Recorded data
------------------------------------------------

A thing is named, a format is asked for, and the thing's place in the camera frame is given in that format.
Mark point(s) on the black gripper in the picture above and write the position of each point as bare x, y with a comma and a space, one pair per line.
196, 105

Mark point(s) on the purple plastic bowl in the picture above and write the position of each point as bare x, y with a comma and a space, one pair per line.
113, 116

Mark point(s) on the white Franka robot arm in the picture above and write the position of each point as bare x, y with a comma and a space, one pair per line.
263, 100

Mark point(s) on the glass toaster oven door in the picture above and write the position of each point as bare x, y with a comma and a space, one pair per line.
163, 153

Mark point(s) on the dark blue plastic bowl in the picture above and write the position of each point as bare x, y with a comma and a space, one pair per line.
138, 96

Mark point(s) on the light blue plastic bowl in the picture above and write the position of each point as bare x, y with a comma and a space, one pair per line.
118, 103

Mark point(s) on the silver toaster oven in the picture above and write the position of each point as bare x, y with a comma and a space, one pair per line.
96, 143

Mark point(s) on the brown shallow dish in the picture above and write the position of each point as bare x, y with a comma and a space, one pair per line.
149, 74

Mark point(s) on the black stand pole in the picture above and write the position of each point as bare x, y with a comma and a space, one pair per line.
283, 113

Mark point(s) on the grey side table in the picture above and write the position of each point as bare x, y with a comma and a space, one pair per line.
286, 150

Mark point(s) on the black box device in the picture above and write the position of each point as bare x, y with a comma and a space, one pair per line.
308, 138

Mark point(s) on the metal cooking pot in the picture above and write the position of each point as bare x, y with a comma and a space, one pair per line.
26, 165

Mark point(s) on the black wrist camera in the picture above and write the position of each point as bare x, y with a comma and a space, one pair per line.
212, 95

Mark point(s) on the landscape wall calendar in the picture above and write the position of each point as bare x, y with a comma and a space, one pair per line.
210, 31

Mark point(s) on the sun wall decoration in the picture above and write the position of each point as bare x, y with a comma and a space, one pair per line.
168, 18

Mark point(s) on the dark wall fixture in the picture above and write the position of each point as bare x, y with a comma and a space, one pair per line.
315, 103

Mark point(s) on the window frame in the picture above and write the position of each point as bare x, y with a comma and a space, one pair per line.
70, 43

------------------------------------------------

Task:
Every single entry is to be retyped exactly.

Finished task:
A thing is named, a format is asked for, and the thing's place in the camera frame is given in that format.
Mark point(s) on the black gripper in the picture above and write the position of each point as bare x, y with a comma and a space, one pair per line.
196, 105

Mark point(s) on the purple plastic bowl in the picture above and write the position of each point as bare x, y with a comma and a space, one pair per line.
113, 116

Mark point(s) on the white Franka robot arm in the picture above and write the position of each point as bare x, y with a comma and a space, one pair per line.
263, 100

Mark point(s) on the glass toaster oven door in the picture above and write the position of each point as bare x, y with a comma and a space, one pair per line.
163, 153

Mark point(s) on the dark blue plastic bowl in the picture above and write the position of each point as bare x, y with a comma and a space, one pair per line.
138, 96

Mark point(s) on the light blue plastic bowl in the picture above and write the position of each point as bare x, y with a comma and a space, one pair per line.
118, 103

Mark point(s) on the silver toaster oven in the picture above and write the position of each point as bare x, y with a comma and a space, one pair per line.
96, 143

Mark point(s) on the brown shallow dish in the picture above and write the position of each point as bare x, y with a comma and a space, one pair per line.
149, 74

Mark point(s) on the black stand pole in the picture above and write the position of each point as bare x, y with a comma and a space, one pair per line.
283, 113

Mark point(s) on the grey side table in the picture above and write the position of each point as bare x, y with a comma and a space, one pair per line.
286, 150

Mark point(s) on the black box device in the picture above and write the position of each point as bare x, y with a comma and a space, one pair per line.
308, 138

Mark point(s) on the metal cooking pot in the picture above and write the position of each point as bare x, y with a comma and a space, one pair per line.
26, 165

Mark point(s) on the black wrist camera in the picture above and write the position of each point as bare x, y with a comma and a space, one pair per line.
212, 95

Mark point(s) on the landscape wall calendar in the picture above and write the position of each point as bare x, y with a comma and a space, one pair per line.
210, 31

Mark point(s) on the sun wall decoration in the picture above and write the position of each point as bare x, y with a comma and a space, one pair per line.
168, 18

Mark point(s) on the dark wall fixture in the picture above and write the position of each point as bare x, y with a comma and a space, one pair per line.
315, 103

Mark point(s) on the window frame in the picture above and write the position of each point as bare x, y with a comma and a space, one pair per line.
70, 43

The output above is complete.